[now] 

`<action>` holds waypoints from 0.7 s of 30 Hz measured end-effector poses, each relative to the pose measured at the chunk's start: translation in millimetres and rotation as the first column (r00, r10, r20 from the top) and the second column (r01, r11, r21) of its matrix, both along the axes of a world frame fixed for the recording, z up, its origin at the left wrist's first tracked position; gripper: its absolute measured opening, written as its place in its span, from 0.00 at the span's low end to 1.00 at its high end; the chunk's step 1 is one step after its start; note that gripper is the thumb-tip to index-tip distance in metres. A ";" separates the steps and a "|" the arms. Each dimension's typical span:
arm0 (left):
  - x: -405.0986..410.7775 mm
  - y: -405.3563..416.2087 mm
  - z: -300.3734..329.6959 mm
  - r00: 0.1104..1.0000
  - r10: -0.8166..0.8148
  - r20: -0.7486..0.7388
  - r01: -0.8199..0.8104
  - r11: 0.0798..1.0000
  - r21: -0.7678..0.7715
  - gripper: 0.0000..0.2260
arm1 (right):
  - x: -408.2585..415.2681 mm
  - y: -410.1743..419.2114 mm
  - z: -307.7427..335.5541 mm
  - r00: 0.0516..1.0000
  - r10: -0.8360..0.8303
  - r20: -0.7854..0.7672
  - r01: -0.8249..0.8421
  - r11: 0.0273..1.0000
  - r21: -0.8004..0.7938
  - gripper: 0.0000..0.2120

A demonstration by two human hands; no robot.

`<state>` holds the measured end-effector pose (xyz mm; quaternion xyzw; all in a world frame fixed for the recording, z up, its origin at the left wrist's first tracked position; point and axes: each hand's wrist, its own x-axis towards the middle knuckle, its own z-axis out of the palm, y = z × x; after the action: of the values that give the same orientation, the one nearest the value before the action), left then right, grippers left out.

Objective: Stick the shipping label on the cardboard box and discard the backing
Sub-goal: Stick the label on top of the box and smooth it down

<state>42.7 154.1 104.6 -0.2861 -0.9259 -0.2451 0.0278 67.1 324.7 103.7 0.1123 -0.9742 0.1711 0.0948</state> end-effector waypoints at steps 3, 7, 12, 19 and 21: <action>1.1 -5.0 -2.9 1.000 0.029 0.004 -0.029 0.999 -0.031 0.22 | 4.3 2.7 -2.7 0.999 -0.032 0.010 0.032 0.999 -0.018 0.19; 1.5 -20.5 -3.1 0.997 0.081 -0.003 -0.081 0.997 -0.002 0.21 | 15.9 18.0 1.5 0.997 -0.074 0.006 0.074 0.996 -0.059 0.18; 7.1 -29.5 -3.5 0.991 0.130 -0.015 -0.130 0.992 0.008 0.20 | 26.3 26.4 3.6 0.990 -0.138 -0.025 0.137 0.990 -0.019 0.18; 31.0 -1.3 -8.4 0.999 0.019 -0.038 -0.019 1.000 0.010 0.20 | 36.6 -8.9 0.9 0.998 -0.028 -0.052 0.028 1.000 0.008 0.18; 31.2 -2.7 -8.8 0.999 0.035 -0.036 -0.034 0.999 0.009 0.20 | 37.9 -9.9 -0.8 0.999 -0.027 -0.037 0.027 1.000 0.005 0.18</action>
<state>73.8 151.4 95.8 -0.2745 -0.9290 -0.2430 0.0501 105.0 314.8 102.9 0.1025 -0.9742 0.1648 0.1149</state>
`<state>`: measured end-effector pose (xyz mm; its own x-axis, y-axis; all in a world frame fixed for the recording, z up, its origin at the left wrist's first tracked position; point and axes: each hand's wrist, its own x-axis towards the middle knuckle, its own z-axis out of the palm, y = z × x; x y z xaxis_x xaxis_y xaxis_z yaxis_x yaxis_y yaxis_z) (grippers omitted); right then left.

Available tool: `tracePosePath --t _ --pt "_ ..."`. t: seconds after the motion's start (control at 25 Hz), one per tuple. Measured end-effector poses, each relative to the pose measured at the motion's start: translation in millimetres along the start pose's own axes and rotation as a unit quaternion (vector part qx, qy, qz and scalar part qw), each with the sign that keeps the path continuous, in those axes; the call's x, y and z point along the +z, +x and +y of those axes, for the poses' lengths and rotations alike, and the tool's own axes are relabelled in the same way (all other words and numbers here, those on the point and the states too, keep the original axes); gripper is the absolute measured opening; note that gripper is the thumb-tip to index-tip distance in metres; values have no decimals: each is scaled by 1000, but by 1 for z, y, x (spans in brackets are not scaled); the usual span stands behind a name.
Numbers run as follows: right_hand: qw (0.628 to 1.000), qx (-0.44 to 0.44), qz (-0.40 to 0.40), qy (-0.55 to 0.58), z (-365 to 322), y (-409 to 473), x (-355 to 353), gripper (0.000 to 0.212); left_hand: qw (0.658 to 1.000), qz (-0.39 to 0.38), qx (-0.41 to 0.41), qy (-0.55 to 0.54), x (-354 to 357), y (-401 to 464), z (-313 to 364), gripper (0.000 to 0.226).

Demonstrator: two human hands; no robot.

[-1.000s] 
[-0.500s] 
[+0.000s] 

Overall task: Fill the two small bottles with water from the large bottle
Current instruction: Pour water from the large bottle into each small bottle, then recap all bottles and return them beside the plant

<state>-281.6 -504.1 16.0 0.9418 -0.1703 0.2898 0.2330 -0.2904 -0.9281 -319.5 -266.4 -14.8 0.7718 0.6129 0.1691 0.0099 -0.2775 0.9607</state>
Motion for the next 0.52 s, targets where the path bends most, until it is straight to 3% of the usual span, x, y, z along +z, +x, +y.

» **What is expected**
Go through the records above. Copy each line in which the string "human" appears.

» **Completed task**
A demonstration by two human hands; no robot.
Demonstrator: two human hands; no robot.

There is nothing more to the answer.